The deadfall and required portages increase downstream from County Road A. The hills, riffles and rock outcrops are far fewer in the second half of this trip, too, particularly after Peniel Road. It’s for this reason that the trip quickly downgraded to a 3-star trip from a former four. None of the portages were outright bad, but after five or six one’s enthusiasm starts to siphon. And because this section has fewer of the fun features found upstream, the portages feel just stupid and pointless.
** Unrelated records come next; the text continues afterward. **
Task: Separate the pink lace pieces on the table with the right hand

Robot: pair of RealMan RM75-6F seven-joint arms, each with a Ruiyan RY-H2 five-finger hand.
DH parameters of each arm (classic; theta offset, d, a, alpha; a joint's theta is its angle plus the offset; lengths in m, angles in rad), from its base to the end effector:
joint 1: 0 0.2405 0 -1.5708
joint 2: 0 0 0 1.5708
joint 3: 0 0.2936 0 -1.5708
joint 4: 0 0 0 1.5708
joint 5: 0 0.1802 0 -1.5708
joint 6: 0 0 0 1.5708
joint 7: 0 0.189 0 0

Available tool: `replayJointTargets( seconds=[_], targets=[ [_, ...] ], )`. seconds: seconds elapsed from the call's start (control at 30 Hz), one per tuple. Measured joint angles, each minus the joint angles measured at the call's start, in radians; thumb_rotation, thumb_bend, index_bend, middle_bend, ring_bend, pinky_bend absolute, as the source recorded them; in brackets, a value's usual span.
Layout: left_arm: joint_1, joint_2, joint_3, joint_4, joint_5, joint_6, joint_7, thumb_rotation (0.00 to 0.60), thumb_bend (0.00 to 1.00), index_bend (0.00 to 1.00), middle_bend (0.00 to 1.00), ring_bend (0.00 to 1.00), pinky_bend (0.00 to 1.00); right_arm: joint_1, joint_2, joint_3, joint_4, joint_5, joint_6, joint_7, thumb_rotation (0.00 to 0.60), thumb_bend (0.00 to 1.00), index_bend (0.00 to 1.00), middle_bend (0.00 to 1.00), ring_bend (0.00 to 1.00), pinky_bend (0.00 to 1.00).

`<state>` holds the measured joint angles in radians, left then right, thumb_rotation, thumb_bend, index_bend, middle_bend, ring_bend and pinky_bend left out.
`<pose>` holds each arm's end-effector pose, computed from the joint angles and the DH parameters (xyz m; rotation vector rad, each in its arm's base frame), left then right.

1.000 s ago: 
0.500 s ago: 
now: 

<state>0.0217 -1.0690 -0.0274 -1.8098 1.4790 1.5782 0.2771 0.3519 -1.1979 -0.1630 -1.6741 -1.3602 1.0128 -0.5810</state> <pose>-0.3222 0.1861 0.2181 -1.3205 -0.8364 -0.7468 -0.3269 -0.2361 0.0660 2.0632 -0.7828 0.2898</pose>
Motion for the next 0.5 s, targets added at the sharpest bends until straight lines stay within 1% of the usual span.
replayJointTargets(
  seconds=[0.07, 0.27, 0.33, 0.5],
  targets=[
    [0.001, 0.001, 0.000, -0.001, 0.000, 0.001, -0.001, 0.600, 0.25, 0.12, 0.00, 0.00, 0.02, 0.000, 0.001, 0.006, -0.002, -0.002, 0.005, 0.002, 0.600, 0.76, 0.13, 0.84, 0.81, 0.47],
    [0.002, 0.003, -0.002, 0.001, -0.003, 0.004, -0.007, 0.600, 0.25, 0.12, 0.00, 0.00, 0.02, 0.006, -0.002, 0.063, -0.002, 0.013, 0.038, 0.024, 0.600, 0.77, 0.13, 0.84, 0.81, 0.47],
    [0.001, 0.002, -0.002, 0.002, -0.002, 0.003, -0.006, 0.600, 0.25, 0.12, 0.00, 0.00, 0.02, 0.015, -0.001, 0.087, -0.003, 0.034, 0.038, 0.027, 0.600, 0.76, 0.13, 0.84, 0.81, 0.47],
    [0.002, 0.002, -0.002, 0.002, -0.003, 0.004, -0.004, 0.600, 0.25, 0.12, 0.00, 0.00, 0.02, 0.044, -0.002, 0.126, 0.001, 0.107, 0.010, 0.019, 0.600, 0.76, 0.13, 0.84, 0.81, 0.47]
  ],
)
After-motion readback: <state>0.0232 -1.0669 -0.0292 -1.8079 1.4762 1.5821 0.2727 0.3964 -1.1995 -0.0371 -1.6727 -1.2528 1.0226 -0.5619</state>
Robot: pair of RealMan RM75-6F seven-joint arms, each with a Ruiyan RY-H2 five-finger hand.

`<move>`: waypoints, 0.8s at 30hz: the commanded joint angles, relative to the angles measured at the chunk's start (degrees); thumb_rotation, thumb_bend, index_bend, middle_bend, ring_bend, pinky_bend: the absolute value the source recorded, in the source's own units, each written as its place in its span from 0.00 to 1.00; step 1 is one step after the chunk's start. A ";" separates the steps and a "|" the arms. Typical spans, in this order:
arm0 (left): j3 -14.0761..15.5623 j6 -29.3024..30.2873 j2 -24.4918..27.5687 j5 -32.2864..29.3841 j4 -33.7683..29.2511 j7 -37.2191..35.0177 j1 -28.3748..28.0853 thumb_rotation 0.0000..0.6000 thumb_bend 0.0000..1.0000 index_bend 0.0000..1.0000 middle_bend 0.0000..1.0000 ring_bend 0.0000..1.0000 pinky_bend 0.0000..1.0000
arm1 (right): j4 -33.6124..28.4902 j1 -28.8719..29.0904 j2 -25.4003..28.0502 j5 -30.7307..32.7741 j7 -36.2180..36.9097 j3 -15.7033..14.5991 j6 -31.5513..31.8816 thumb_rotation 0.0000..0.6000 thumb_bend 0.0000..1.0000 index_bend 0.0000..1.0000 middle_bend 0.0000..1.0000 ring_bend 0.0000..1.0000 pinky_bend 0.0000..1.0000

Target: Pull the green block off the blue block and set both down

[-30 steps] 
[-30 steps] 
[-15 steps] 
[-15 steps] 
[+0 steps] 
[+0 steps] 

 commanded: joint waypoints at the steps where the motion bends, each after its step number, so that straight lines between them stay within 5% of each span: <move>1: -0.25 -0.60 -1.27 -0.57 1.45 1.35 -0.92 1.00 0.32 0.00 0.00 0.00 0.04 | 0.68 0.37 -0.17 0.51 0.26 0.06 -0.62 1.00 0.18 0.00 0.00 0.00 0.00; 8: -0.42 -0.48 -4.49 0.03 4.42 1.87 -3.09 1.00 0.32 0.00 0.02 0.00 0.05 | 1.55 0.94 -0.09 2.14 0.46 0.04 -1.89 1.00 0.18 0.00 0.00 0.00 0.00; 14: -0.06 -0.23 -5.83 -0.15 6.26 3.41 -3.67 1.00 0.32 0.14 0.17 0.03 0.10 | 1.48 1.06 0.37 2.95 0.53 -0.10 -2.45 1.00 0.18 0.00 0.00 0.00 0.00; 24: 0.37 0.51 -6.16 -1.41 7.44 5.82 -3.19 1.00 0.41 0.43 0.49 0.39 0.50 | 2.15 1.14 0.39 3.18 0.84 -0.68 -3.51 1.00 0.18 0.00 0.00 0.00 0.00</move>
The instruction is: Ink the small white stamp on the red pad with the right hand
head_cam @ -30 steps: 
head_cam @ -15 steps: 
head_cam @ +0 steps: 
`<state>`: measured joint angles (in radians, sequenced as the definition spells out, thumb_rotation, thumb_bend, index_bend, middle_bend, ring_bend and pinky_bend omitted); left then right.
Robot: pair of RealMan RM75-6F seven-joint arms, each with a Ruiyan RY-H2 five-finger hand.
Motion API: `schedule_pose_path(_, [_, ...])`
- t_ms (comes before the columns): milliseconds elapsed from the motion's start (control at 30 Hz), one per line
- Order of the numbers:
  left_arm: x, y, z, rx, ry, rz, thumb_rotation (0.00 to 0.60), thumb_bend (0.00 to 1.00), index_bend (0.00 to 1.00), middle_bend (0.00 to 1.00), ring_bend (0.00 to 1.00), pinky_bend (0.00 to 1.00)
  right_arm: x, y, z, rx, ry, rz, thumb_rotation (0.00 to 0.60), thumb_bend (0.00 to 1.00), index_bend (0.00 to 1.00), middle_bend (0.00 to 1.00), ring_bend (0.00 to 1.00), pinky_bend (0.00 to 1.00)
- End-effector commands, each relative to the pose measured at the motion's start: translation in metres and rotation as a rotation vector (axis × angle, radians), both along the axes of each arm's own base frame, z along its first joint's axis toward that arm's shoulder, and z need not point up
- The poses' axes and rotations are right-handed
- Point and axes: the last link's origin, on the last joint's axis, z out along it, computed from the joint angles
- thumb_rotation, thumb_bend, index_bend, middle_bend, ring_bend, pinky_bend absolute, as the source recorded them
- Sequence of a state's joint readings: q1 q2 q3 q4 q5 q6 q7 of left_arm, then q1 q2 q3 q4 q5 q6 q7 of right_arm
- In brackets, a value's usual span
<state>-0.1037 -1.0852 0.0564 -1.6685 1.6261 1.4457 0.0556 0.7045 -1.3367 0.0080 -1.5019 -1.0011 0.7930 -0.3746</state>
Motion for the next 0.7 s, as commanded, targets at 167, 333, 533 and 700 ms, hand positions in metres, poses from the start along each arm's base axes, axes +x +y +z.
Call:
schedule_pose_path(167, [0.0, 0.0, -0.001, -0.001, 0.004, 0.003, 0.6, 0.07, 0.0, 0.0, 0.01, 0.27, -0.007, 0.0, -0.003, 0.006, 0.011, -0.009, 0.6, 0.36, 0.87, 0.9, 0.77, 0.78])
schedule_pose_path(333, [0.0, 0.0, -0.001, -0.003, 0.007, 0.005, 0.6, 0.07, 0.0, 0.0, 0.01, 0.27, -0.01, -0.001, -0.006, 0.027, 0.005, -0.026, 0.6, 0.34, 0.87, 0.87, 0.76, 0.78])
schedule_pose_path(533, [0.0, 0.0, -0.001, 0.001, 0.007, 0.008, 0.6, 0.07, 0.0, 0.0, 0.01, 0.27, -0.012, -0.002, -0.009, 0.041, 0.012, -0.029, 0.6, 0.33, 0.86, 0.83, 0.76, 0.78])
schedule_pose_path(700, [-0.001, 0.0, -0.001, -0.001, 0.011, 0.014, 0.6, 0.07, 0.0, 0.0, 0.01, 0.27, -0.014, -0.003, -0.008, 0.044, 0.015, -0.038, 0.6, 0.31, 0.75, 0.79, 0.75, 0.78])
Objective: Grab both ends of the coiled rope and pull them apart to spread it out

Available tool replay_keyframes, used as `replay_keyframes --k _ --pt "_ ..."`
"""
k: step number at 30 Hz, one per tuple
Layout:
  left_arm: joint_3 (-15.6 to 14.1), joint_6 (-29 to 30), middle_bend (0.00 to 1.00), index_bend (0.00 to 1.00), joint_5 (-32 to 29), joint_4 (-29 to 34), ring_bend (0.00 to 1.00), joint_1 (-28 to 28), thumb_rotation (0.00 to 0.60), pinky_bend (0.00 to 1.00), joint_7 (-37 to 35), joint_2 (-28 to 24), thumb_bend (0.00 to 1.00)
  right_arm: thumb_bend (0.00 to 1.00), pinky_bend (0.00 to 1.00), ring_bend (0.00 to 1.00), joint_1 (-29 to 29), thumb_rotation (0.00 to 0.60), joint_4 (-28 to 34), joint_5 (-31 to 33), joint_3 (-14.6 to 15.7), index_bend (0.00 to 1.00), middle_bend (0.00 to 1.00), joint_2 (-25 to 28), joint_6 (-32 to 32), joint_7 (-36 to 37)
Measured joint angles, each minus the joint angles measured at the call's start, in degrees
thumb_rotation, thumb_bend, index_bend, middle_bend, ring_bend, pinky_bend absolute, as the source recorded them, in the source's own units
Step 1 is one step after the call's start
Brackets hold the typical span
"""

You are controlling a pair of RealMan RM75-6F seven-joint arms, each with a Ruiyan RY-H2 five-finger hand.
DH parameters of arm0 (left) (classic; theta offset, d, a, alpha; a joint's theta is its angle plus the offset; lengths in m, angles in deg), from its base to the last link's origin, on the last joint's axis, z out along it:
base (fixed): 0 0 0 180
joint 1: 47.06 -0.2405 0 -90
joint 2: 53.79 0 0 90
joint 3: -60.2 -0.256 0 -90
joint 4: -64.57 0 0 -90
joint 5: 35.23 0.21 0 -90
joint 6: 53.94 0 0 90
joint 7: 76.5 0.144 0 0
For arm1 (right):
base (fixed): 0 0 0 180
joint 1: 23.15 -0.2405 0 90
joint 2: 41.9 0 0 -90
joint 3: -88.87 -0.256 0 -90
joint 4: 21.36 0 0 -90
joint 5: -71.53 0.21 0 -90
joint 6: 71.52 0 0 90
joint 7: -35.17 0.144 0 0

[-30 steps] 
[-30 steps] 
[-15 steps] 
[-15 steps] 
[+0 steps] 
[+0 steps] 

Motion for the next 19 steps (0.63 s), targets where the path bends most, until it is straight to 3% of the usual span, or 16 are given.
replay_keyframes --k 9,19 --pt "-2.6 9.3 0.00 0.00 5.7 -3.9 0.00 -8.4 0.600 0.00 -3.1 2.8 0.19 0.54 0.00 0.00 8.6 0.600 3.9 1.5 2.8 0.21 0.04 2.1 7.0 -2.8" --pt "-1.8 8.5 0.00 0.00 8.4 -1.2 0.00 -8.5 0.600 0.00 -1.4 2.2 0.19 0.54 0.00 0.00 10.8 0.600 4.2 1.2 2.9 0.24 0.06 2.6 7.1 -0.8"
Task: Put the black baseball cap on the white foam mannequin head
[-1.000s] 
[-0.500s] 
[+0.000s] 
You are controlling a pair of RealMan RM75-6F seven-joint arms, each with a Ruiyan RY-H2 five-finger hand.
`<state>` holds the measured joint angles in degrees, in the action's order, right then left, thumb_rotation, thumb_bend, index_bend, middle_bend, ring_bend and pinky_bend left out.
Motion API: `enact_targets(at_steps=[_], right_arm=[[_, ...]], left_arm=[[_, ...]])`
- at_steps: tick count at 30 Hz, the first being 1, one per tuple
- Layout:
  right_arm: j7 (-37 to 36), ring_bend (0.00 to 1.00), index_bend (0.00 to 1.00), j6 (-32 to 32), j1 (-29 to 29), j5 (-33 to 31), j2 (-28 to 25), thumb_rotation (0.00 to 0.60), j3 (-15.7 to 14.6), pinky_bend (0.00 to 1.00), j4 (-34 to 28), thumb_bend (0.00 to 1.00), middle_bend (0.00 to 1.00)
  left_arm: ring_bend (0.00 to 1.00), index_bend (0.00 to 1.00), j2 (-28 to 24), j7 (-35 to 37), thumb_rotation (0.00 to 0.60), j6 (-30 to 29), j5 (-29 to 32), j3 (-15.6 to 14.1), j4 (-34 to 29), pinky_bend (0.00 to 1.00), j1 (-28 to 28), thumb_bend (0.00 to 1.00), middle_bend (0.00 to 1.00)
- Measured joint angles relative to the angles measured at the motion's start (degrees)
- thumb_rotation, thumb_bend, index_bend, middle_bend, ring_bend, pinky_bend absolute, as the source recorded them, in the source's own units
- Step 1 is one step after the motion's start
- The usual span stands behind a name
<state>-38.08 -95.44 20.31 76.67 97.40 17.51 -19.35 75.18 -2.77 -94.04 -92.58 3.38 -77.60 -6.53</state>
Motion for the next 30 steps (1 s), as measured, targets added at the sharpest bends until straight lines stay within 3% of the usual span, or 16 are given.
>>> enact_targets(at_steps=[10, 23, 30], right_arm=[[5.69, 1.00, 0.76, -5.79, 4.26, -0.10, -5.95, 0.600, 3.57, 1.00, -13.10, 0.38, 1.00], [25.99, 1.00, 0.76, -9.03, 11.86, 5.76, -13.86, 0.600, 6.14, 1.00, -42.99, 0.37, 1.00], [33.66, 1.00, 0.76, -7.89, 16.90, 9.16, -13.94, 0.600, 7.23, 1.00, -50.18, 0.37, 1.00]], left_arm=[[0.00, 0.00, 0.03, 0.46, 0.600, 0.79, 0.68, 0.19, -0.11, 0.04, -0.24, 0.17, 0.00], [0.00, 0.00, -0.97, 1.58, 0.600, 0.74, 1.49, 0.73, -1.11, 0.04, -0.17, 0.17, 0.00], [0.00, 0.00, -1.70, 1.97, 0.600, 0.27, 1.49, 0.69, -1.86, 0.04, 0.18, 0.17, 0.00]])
If we did this trip again:
We’d take out at County Road A, at the trailhead for the Pecatonica River Woods SNA. Below County Road A there’s just too much deadfall and not enough scenery to make it worthwhile – plus the riffles diminish. We’d do it again in late autumn or early spring next time, in order to see better the rock features in the bluffs not camouflaged by leaf canopies.

Related Information
Pecatonica River I: Calamine to Darlington
Pecatonica River II: Darlington to Red Rock
Pecatonica River III: Calamine to Darlington
Pecatonica River East Branch I: Blanchardville to Argyle
Pecatonica River East Branch II: Hollandale to Blanchardville
Pecatonica River East Branch III: Highway HK to Hollandale
Pecatonica River East Branch IV: Argyle to Blackhawk Memorial County Park
Pecatonica River East Branch V: Woodford to Highway 11
Camp: Pecatonica River Trails Park
Good People: Friends of the Pecatonica River
Guide: Paddling Southern Wisconsin
Map: Pecatonica River
Overview: Wisconsin Guides
Video: Canoeing the Pecatonica River in Darlington, Wisconsin
Wikipedia: Pecatonica River


Shuttle Information:
7 miles. A very pleasant route through the country with an equal amount of hills up and down that’s definitely safe for bicyclists.

Photo Gallery:

Guerilla put-in under County Road G bridge in Mifflin.

First set of easy-to-duck-under wires shortly below the put-in.

Metal cattle fence - easy to push forward and paddle through.

Entering cow country.

"I repeat, this is not a drill! Go, go, go!"

Maverick standing its ground.

Such a show-down! In the end, I gave in and portaged around the cow.

Lots of great rock outcrops on this trip.

Who knew the upper Pecatonica was so cool?

Narrow, intimate, and swift current!

Lots of riffles and light rapids.

A fun little ledge.

And this is why we bring a handsaw and clippers!

Riffles + low-clearance obstructions = be careful.

These rock outcrops are a couple hundred million years old.

Hidden cave up the bluff.

A rare straightaway in the Pecatonica River Woods SNA

Another fun ledge.

Just barely squeaked beneath this.

Good-looking wood duck.

County Road A allows for doable access.

This little fella was literally cleaning its paws in the water.

Very pretty stretch with some rare pines.

A good reason to do this trip in early spring or late fall without leaves.

Another touch-and-go moment.

Now this is a logjam!

Another wire to duck under.

So many pretty pastures on this trip.

The make-do takeout at the Jones Branch Road bridge.

Bridge rules.

The feisty ledge below the takeout.

Welsh settlement church established in 1847.